Semanalmente, eles se reúnem para discutir desde a divisão de tarefas até atualizações sobre o processo jurídico de reabertura. Por grupos de WhatsApp, informam apoiadores e planejam a organização de eventos, como almoços, para dar suporte à causa. Em pouco mais de dois anos, cultivaram apoios pela USP, que ajudam no cotidiano e oferecem retaguarda, caso haja repressão.
Questão jurídica
Pelo menos sete processos correm na Justiça envolvendo a Creche Oeste, mas dois chamam a atenção: um de reintegração de posse, movido pela USP; e outro de reabertura do espaço, pleiteado pela Associação dos Pais e Funcionários (Apef) da Creche Oeste.
Após vitórias e derrotas jurídicas, o grupo espera decisão de instâncias superiores. Enquanto isso, a reintegração de posse fica suspensa, pois não é possível decidir sobre o espaço sem, antes, decidir o futuro da creche.
Apesar da briga na Justiça, a aluna e mãe entrevistada pela reportagem, garante que a ocupação só acaba “com a creche reabrindo ou os com os ocupantes sendo retirados na porrada” – na segunda hipótese, “a Universidade terá de se responsabilizar por qualquer ato de violência cometido contra as crianças”.
Trauma
A Creche Oeste era supervisionada pela Superintendência de Assistência Social (SAS), que hoje alega não ter mais responsabilidade pelo local e desconhecer seus ocupantes.
Procurada pela reportagem, a Reitoria da USP enviou matéria publicada em fevereiro de 2017 pelo Jornal da USP, que alega “privilégio de um pequeno grupo” no uso das creches, cujos gastos impediriam o atendimento de todos os pedidos de auxílio- -creche”, informou a instituição.

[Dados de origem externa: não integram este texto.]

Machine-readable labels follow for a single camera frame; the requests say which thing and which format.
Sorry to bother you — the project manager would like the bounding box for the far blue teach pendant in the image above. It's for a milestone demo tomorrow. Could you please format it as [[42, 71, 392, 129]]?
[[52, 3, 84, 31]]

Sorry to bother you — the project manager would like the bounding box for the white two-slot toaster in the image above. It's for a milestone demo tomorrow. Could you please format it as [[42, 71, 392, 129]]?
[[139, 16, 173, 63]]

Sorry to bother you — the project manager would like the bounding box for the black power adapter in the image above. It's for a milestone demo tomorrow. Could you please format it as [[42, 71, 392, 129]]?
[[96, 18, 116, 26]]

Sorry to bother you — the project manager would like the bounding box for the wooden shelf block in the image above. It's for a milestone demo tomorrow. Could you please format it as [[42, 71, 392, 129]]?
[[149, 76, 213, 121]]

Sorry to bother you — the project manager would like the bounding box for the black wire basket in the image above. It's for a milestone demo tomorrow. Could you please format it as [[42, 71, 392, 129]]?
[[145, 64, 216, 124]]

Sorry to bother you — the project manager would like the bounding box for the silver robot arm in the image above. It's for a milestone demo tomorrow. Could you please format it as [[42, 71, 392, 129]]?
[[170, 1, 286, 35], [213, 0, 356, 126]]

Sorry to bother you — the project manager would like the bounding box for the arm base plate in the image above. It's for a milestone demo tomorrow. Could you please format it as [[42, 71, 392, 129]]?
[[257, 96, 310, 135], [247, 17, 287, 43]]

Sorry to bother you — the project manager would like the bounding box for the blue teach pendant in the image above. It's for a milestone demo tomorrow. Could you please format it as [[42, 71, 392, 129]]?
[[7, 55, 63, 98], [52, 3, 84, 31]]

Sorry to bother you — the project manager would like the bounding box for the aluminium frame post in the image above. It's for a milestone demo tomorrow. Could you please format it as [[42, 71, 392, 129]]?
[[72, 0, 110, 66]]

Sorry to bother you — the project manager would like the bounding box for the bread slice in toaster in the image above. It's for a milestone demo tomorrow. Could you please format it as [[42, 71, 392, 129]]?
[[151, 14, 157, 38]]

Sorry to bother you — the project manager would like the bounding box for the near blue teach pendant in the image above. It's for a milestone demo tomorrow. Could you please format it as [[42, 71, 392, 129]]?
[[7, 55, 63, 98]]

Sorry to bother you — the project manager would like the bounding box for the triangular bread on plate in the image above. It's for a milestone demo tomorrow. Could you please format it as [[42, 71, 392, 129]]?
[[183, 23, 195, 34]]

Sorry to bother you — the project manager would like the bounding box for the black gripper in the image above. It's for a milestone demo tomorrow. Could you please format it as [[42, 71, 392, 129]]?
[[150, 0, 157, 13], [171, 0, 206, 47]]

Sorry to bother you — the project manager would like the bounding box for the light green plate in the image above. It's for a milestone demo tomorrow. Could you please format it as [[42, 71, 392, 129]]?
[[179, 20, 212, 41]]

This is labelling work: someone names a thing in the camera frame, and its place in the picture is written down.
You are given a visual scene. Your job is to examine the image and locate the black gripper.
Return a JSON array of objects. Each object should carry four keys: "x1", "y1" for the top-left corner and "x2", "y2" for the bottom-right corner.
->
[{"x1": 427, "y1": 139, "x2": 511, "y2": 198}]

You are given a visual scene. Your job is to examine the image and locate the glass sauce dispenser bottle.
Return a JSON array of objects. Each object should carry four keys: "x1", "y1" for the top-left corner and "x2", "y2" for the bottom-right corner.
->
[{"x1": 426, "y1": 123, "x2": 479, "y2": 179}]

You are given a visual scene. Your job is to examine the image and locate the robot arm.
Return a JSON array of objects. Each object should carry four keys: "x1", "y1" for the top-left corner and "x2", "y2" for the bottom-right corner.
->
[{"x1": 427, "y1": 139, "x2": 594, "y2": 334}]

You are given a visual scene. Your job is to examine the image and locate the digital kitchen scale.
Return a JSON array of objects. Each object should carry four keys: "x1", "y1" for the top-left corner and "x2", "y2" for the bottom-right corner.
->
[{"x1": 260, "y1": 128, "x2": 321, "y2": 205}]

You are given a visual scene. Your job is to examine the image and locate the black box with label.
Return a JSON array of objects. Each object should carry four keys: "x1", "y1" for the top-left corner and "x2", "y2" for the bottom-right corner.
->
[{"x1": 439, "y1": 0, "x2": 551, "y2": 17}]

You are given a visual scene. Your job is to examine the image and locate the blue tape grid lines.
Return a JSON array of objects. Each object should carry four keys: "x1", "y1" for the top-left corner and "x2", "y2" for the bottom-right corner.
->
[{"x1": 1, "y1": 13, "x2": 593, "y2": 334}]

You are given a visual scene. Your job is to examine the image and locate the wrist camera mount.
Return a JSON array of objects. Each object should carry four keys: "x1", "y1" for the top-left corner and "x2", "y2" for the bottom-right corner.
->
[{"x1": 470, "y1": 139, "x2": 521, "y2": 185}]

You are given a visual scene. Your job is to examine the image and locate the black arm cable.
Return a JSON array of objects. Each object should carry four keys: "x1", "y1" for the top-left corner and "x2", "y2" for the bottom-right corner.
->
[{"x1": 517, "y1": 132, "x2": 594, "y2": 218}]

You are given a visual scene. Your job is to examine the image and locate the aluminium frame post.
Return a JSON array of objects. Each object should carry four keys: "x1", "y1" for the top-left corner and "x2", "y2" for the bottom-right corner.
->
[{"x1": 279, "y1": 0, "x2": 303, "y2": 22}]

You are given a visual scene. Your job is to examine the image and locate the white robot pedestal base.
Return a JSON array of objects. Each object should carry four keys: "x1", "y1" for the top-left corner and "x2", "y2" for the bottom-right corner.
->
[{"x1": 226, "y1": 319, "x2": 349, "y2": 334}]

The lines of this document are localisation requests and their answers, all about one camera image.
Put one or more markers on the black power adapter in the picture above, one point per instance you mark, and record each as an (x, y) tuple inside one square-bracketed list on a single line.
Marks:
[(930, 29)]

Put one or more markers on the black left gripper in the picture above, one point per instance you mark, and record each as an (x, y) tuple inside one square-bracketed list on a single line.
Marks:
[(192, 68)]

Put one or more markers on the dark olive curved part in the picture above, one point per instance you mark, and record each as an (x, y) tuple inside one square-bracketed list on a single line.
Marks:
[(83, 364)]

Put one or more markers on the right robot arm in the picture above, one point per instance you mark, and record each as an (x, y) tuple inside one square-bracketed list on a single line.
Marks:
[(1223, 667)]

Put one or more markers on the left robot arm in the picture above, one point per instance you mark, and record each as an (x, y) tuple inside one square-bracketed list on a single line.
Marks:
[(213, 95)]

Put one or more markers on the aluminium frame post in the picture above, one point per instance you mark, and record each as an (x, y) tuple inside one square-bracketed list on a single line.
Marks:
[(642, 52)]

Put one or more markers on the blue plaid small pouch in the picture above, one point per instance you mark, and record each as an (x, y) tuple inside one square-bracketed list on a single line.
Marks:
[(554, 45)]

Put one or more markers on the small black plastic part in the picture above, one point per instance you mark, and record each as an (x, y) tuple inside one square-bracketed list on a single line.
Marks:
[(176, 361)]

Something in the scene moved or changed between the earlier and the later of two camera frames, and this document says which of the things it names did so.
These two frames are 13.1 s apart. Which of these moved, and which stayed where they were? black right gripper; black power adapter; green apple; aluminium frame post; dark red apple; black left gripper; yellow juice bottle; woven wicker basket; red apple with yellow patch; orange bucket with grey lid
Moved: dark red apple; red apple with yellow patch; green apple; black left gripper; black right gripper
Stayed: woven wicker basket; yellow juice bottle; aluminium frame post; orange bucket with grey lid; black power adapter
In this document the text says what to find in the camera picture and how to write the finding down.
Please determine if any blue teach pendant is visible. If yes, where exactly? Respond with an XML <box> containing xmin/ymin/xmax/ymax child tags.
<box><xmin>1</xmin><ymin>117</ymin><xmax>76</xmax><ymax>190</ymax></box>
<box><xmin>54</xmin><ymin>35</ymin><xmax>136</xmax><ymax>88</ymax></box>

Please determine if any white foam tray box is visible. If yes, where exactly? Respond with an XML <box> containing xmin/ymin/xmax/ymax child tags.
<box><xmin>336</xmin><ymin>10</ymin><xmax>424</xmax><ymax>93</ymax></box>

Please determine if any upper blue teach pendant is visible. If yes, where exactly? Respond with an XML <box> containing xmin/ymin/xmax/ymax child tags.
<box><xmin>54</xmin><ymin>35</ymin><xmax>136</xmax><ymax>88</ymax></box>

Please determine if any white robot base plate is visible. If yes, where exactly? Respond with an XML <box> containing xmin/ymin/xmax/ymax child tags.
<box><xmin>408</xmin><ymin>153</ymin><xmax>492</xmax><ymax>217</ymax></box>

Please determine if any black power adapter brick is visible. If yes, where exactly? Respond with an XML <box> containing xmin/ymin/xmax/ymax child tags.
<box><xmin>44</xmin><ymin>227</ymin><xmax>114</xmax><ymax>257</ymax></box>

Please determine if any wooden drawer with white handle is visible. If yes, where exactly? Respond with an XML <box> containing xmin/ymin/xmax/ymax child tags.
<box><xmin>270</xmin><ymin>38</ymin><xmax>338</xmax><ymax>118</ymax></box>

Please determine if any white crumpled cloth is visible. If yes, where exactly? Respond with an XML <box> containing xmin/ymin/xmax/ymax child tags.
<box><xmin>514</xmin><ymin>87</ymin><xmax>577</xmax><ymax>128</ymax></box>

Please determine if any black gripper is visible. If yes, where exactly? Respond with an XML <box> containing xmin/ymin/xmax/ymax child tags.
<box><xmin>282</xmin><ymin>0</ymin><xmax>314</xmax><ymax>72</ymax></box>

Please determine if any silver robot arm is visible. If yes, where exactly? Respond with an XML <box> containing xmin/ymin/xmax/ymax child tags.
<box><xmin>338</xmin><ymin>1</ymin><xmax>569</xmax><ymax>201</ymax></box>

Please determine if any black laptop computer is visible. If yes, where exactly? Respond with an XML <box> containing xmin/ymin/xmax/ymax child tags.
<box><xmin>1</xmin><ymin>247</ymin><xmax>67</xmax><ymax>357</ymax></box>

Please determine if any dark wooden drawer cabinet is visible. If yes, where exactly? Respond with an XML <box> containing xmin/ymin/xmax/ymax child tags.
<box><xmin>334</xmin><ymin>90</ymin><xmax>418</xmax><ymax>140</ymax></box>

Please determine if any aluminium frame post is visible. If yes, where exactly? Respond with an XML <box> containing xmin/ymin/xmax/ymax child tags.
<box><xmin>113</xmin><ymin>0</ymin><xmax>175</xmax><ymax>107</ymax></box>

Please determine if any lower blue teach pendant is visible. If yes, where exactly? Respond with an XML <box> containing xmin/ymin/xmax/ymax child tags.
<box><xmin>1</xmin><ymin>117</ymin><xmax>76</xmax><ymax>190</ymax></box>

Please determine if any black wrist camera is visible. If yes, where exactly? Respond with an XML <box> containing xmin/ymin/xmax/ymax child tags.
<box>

Ana Clara, uma das mães que acompanhou o fechamento do local e a posterior ocupação, declara que as crianças foram para a Creche Central e “não se despediram de um prédio, mas de um lugar físico e simbólico, onde criaram memórias e convivência, e isso, no processo pedagógico de uma criança, significa muito”.
Especial Edição 500
Ocupação é parte de histórico controverso na gestão de creches da USP
Por Camila Mazzotto
Era 1992 quando o Jornal do Campus noticiava pela primeira vez a falta de vagas nas então sete creches da USP. “A demanda ainda coloca pais e filhos em fila, numa espera que pode durar anos”, dizia a reportagem. Pouco mais de duas décadas depois, entre 2015 e início de 2017, pelo menos cinco matérias do jornal traziam à tona o temor de mães uspianas – funcionárias e estudantes – quanto ao possível fechamento das creches. Referindo-se a 2015, um dos textos afirmava que “no último ano, foram cortadas 114 vagas das creches da Universidade com o objetivo de diminuir os gastos da instituição”. “No entanto, o custo delas em 2015 foi de R$1,8 milhão, o que equivale a 0,04% do orçamento da USP”, continuava. À época, o ingresso de novas crianças havia sido cancelado – após manifestações por parte das mães, apenas irmãos de crianças que estavam nas creches puderam entrar.
Aos poucos, o esvaziamento desses espaços foi ficando notável – uma matéria de 2016 mostrava que a situação mais crítica estava na Creche Oeste, localizada ao lado da Prefeitura do Campus. “Lá, há capacidade para 105 crianças, mas apenas 55 estão matriculadas”.
No dia 17 de janeiro de 2017, pais, estudantes e professores iniciavam o movimento Ocupação Creche Aberta. Um dia antes, impediam que um caminhão enviado ao prédio retirasse equipamentos e móveis. Sem aviso prévio por parte da Reitoria, o espaço, em funcionamento desde 1986, seria fechado.
Em maio de 2019, conversamos com um pós-graduando da ECA que fez da Creche Oeste a incubadora de seu projeto de doutorado; e com professora que trabalhou por 15 anos no espaço. Nesta edição, retomamos a pauta a partir de visita à Ocupação, que se arrasta há mais de dois anos.